In our opinion the execution of the Schaaf contract by the Edwards Manufacturing Company and of the notes involved in that contract were not ultra vires acts. These transactions bear no analogy to those involved in Hodson v. Eugene Glass Co., 156 Ill. 397; Dobson v. More, 164 Ill. 110; Calumet & C. Canal & Dock Co. v. Conkling, 273 Ill. 318; Piser v. Serota, 182 Ill. App. 390, and other cases to which the defendant has called our attention. A legitimate corporate purpose was to be attained if the payment of the indebtedness of the company represented by the Schaaf notes could be postponed, and to accomplish that, the company, in effect, undertook to purchase the Schaaf stock so that it might be used as collateral on the new notes of the company and, after the notes were paid and the collateral surrendered, the stock was to be turned over to Edwards or his assigns upon their paying for it at its pax value. That was the sum and substance of the transaction and it was in no sense ultra vires the corporation.

It was entirely within the powers of the plaintiff, Merchants Loan and Trust Company, to institute these proceedings. While the trust agreement directed that the trustee, in the event of default on the notes, might sell the stock deposited with the trustee, as security, there was nothing in the terms of the Schaaf contract excluding the employment of other means to accomplish payment of the notes. Under the terms of that contract the notes were to he paid to the trustee and the latter was clearly given implied if not express authority to collect them, and this carried with it, necessarily, authority'to employ a suit at law or any other legitimate method that might prove necessary or desirable to that end. The trustee must be considered as having, under the Schaaf contract, all the powers needed to carry out the purposes of the trust. Bergman v. Arnhold, 242 Ill. 218. The receipt of a dividend on the indebtedness of the Edwards Manufacturing Company, in the bankruptcy proceedings in December, 1914, did not' estop the trustee from instituting this suit against the defendant on the EdwardsUmmaeh contract, nor is the suit at bar affected by the fact that it was not instituted earlier, or immediately after the company became bankrupt. Ummach was the president of the company at that time and was, of course, familiar with the company’s affairs and the status of these Schaaf notes.
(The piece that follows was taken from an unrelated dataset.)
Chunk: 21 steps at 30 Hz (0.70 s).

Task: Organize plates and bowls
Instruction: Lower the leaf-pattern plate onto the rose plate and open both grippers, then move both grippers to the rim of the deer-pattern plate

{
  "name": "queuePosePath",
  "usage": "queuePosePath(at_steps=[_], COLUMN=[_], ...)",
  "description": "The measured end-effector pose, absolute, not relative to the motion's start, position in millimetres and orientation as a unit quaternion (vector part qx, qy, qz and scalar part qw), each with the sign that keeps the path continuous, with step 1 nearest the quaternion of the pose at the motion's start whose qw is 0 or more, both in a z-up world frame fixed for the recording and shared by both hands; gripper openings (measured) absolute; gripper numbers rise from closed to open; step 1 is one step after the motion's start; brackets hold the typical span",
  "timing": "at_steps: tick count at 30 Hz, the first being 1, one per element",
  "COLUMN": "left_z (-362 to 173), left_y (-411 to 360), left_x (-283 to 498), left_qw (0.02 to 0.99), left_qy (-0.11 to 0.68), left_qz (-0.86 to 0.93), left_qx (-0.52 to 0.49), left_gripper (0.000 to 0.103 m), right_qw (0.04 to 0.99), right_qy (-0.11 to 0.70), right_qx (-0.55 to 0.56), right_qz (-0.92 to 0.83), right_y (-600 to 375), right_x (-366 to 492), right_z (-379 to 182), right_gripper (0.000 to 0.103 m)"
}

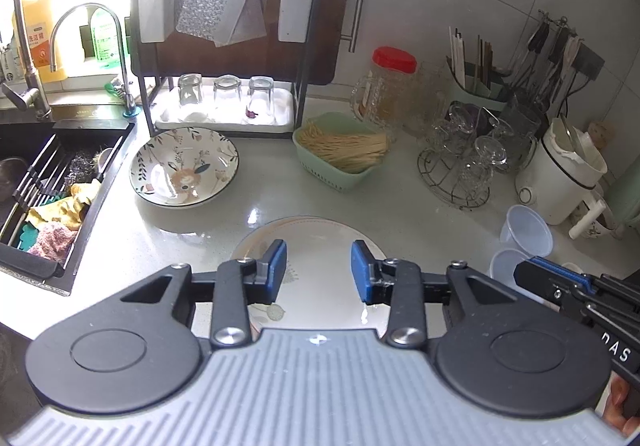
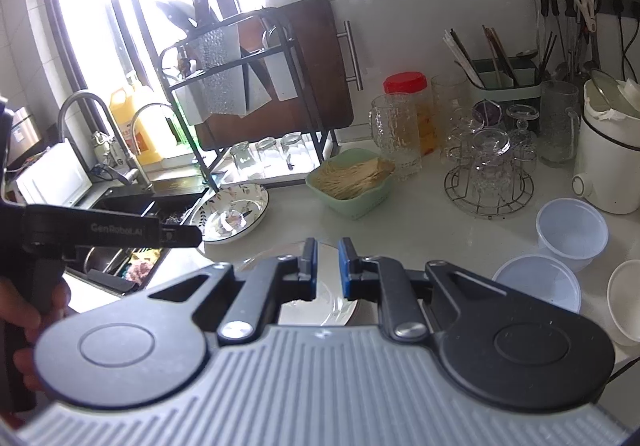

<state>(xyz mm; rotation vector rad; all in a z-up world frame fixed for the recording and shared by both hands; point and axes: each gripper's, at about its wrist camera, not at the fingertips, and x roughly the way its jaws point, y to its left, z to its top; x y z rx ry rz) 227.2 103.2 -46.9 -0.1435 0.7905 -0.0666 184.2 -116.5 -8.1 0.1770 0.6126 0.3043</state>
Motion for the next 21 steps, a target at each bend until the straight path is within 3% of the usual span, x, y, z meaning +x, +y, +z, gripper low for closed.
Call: queuePosePath(at_steps=[6,13,14,15,17,21], left_z=[-48.8,-54.4,-55.5,-56.5,-59.0,-63.8], left_y=[117.9,148.0,153.4,158.7,170.2,192.6], left_x=[229.4,244.1,248.0,252.9,264.0,287.5], left_qw=[0.915,0.912,0.913,0.912,0.91,0.907], left_qy=[0.394,0.399,0.399,0.4,0.404,0.409], left_qz=[-0.017,-0.004,-0.004,-0.004,-0.007,-0.015], left_qx=[-0.081,-0.09,-0.09,-0.09,-0.091,-0.094], left_gripper=[0.043,0.058,0.06,0.06,0.06,0.06], right_qw=[0.933,0.928,0.928,0.928,0.929,0.929], right_qy=[0.308,0.323,0.326,0.328,0.326,0.333], right_qx=[0.086,0.081,0.08,0.08,0.079,0.081], right_qz=[0.166,0.165,0.161,0.159,0.155,0.139], right_y=[-107.2,-86.3,-83.3,-80.4,-73.5,-59.6], right_x=[190.4,209.8,213.9,217.3,224.6,239.0], right_z=[-12.9,-17.6,-18.4,-19.0,-19.6,-21.8], right_gripper=[0.015,0.016,0.024,0.041,0.054,0.063])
We find no error in the record and, therefore, the judgment of the municipal court is affirmed.

Judgment affirmed.

Taylor, J., concurs.






Dissenting Opinion

Mr. Justice O’Cohxor

dissenting: In my opinion,

the judgment of the municipal court of Chicago should be reversed because no recovery can be had on the evidence, which is undisputed, as a matter of law. The written contract on which plaintiff’s claim is predicated was entered into by William S. Edwards and Charles E. Ummach, the defendant, on September 17, 1910, and although plaintiff was not a party to that contract, yet it was made, in part at least, for his benefit, and under the law in this State, as announced in many decisions of the Supreme Court, a person may bring an action on a contract in his own name, although not a party to it even though the primary object of the contract was not to benefit the plaintiff, and it is not necessary in such case that any consideration move from the plaintiff to the defendant. Nor does the law require that before plaintiff can recover in the instant case it must appear that Edwards, at the time he made the contract in question, was personally indebted to the plaintiff. That element is proper to be considered in construing the contract itself, but there is no . reason in law why Edwards, in selling his interest in the company to Ummach, might not require the latter, as a part of' the consideration, to personally pay the notes in question.
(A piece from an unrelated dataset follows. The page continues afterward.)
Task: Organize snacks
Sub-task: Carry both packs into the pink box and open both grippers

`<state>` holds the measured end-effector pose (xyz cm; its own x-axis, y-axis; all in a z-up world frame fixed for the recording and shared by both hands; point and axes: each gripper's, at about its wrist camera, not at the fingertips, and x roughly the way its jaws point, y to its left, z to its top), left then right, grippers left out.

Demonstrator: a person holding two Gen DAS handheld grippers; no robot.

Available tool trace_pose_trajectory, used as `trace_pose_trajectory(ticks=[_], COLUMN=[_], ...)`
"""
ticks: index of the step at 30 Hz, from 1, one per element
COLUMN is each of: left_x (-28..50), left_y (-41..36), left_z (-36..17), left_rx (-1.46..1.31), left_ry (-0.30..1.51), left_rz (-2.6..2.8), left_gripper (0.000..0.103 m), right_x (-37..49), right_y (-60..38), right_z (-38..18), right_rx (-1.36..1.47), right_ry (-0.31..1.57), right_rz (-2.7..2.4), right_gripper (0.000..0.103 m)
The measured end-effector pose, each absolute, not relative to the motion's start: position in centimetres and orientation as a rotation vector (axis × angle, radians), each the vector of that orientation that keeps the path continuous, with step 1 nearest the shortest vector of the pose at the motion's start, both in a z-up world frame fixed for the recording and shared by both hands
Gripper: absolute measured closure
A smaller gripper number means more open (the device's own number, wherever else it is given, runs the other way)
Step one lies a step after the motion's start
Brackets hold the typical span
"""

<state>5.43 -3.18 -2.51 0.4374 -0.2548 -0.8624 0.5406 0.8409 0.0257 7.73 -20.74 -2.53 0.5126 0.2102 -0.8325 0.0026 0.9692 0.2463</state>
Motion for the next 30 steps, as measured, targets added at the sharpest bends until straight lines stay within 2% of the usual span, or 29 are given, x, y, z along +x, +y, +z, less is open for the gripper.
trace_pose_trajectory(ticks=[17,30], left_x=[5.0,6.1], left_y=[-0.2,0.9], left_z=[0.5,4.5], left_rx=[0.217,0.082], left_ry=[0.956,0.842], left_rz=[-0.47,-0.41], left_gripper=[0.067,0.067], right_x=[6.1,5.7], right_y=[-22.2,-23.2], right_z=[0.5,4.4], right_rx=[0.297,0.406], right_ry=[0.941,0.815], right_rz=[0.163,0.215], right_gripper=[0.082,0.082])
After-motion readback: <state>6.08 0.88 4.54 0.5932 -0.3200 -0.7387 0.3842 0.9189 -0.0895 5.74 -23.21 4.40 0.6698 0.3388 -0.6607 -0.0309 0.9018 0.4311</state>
It is earnestly contended by the defendant that the court erred in excluding evidence offered by him tending to show that at and before the time the contract in question was executed it was specifically stated by Edwards that the defendant, under the contract as written,. would not be required to pay the notes in suit. A great many authorities are cited which lay down the rule in unlimited terms that the parol evidence rule has no application in a suit brought by a person who is not a party to the contract, but it is clear that this statement is inaccurate, because where a third party bottoms his case on the contract, the parol evidence rule applies, and the authorities cited in the majority opinion clearly sustain this proposition. The court’s ruling in this respect was not erroneous.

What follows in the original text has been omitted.